# Plants pissing me off



## ezlife (Jan 25, 2003)

In my tank now, i have an oscar and arowana, i suspect the oscar is digging up the plants at night and when the arowana swims fast it pull them out of the gravel.

If you had these two types of fish in a tank, would you have plants in there? i am thinking of just removing all the plants period.

EVERY day i have to stick my hand in the tank and fix it and a few hours later it will be all moved and pulled out again.

Also:

1) would you take all plants out? (arowana, pacu, oscar, pleco, type setup)

2) when i buy plants, they are held together with foam material and lead weight, but over time, the leaves would come apart or one at a time, any way to fix this? i am tired of seeing little leaves fall apart and after a few weeks there is nothing left of the "plant".
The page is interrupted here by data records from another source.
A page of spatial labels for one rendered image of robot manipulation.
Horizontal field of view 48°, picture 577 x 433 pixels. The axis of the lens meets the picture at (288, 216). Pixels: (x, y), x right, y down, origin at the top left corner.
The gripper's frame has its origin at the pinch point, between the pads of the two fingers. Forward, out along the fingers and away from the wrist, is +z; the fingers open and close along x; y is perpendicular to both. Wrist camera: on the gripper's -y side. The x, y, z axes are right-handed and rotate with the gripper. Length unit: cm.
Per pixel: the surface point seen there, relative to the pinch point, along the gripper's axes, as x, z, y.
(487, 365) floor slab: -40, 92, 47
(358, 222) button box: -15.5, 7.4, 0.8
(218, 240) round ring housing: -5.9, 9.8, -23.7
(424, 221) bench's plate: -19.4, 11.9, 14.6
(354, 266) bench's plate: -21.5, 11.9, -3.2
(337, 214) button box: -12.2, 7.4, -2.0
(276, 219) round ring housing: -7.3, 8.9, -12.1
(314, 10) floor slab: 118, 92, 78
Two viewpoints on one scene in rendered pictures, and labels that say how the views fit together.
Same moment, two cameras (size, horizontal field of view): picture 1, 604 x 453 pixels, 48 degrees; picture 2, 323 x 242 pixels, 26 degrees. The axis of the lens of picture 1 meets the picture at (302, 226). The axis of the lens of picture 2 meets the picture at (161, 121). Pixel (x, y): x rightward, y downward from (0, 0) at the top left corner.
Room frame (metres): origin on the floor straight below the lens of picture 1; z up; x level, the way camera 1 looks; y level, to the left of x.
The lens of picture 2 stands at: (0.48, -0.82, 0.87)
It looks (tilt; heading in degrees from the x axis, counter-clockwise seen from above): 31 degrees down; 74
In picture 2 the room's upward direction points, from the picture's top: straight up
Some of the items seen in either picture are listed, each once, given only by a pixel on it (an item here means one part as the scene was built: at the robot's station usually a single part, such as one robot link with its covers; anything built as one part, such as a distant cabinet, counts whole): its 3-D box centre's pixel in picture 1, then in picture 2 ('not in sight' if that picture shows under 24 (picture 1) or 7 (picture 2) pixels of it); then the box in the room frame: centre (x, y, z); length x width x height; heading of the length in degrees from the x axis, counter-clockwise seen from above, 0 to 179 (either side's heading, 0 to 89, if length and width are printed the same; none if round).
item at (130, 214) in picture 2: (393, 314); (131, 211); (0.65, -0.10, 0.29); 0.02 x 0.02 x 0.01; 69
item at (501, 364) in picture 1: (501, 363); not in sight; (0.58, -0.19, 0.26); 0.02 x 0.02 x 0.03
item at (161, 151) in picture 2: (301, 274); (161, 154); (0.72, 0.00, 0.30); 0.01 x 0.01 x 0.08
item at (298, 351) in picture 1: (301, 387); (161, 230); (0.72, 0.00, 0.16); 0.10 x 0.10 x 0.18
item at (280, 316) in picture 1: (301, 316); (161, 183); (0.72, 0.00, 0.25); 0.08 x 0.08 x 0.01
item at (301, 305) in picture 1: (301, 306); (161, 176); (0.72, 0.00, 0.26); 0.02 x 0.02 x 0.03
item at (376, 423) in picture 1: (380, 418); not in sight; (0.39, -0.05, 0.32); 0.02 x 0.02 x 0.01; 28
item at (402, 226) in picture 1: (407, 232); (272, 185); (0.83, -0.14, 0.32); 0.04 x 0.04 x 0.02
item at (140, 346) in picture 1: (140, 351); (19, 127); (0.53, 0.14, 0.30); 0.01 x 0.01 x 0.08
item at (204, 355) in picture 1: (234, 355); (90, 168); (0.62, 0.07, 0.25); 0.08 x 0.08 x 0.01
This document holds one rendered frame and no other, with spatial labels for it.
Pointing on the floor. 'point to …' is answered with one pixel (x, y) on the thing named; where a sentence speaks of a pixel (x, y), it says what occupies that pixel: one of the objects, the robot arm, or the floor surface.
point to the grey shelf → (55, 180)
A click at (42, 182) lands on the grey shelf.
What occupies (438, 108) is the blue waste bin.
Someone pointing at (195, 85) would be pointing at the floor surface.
3) do you use any special "plant food", etc. in your tanks?

Thanks.


----------



## Judazzz (Jan 13, 2003)

I wouldn't remove all the plants: they're too useful (they convert CO2 into oxygen, and absorb harmful chemicals from the water) to get rid of, and make the tank look a lot better as well.

I have the same problem, as it ticks me off sometimes as well, but I haven't given up. I just plant the greenery as firmly into the gravel as possible. Perhaps it helps to position a rock or piece of wood so that it somewhat pins the plants down a bit. Also, you could look for java fern or anubias plants: you can attach these plants directly to rock or wood (with a piece of fishing line or whatever you find useful), and they'll be fine.

Good luck!


----------



## Winkyee (Feb 17, 2003)

My Oscars made a concerted effort to undo any decorating that I tried to add to my tank. If they could move it , it was moved,Plants didn't stand a chance , they would grab them with their mouths and just tear them out.
I was amazed how efficient they were with their own style of decorating.
I'd was usually left with floating plants, gravel and rocks piled everywhere I didn't want it . I just gave up.


----------



## mort (Mar 14, 2003)

Plants looks fine, but they are not necessary to make you fish happy/healthy









I also tried alot of different plants, but some fish always destroys the settings...


----------



## Sir Nathan XXI (Jan 29, 2003)

you need a different type of plants, I hate bunched plants, you should use rooted plants like annubis and swords, they will do better for you, try putting them out of the swimming lanes as well.


----------



## Innes (Jan 13, 2003)

winkyee said:


> I was amazed how efficient they were with their own style of decorating.
> I'd was usually left with floating plants, gravel and rocks piled everywhere I didn't want it . I just gave up.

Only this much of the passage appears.